(Items from a data source)
+++
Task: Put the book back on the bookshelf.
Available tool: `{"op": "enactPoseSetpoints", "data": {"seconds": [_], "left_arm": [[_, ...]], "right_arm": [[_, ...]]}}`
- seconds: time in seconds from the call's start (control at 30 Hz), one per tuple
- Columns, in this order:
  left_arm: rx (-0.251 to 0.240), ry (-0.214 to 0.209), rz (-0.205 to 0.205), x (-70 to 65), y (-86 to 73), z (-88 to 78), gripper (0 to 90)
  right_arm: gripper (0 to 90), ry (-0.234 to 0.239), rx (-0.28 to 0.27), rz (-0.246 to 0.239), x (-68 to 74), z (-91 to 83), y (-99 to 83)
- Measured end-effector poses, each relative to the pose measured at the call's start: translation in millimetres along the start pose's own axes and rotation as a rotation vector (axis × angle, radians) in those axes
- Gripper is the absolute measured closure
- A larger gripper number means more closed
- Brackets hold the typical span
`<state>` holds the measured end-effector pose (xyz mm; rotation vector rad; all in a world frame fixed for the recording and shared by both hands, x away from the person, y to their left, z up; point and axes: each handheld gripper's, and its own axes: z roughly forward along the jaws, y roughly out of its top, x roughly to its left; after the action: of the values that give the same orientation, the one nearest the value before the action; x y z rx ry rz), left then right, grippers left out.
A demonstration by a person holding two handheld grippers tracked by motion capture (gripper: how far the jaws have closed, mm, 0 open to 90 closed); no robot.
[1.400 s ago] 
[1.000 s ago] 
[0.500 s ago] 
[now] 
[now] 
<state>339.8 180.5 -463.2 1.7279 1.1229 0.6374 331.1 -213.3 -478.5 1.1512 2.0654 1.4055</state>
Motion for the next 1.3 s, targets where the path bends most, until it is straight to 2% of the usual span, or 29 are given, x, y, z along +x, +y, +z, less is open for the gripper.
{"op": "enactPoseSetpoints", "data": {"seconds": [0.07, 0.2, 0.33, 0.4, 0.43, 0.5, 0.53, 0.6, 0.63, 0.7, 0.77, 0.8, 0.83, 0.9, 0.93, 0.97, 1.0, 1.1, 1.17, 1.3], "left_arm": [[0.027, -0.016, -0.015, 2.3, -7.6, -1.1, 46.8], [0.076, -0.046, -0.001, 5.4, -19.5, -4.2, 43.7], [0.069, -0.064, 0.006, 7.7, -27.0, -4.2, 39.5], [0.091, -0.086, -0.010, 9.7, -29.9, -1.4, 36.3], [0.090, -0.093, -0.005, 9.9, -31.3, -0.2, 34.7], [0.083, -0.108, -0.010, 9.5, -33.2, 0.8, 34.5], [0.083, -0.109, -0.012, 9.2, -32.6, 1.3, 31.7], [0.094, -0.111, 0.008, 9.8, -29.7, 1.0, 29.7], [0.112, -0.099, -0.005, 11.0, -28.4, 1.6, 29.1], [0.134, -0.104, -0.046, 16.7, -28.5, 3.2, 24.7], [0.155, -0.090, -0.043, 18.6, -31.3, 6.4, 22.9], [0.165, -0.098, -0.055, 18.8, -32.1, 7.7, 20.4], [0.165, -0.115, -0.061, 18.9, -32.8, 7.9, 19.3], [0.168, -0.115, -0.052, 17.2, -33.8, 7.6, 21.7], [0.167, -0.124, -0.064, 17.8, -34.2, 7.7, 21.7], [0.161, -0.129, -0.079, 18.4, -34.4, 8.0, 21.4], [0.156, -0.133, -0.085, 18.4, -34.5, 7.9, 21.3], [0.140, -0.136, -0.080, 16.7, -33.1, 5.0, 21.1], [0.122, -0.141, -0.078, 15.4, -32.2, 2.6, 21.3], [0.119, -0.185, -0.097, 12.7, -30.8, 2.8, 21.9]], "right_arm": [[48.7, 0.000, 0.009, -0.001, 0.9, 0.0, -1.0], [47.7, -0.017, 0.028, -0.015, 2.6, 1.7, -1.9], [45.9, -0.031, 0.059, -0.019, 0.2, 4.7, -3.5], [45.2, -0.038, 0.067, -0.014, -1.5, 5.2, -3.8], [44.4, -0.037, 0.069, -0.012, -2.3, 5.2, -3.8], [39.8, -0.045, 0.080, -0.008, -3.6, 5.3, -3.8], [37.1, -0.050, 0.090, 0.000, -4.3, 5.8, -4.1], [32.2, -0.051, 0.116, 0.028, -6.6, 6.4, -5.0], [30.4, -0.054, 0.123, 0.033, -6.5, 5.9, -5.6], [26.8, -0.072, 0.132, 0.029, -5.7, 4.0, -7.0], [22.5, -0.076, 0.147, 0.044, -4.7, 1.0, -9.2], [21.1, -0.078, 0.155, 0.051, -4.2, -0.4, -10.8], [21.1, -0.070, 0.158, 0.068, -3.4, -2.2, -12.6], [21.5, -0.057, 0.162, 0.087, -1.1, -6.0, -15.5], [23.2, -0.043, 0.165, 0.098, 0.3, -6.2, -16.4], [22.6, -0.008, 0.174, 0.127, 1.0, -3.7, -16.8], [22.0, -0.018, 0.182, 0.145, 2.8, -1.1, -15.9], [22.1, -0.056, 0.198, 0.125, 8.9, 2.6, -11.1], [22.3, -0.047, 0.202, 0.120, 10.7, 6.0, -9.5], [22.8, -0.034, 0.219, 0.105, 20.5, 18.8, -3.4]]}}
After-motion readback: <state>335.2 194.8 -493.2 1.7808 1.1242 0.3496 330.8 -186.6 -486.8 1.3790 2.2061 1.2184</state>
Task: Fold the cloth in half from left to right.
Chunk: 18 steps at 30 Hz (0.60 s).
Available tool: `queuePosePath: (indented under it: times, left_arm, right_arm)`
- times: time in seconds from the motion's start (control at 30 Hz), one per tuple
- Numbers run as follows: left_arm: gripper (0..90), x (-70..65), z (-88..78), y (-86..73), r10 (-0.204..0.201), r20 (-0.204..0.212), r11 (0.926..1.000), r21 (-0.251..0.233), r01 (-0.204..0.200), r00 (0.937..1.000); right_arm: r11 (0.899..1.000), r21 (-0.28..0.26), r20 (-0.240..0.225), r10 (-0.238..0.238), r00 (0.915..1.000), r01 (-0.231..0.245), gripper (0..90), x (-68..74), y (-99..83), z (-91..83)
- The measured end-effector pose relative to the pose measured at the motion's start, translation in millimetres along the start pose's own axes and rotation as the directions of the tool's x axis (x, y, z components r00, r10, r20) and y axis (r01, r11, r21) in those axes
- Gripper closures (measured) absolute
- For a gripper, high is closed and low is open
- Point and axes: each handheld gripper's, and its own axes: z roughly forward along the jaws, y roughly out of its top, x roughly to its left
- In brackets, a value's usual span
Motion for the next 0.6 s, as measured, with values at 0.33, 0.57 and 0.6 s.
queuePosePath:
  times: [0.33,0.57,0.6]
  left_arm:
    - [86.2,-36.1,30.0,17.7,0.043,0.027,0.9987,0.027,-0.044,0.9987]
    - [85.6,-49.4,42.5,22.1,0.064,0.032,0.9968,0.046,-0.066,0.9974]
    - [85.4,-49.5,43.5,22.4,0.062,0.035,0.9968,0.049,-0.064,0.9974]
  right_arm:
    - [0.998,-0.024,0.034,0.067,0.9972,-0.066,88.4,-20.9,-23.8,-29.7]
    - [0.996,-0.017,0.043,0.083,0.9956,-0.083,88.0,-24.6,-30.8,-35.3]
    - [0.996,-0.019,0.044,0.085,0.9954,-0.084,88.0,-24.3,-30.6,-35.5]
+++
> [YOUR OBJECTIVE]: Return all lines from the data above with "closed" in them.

> [WRITTEN RESPONSE]:
- A larger gripper number means more closed
A demonstration by a person holding two handheld grippers tracked by motion capture (gripper: how far the jaws have closed, mm, 0 open to 90 closed); no robot.
- For a gripper, high is closed and low is open

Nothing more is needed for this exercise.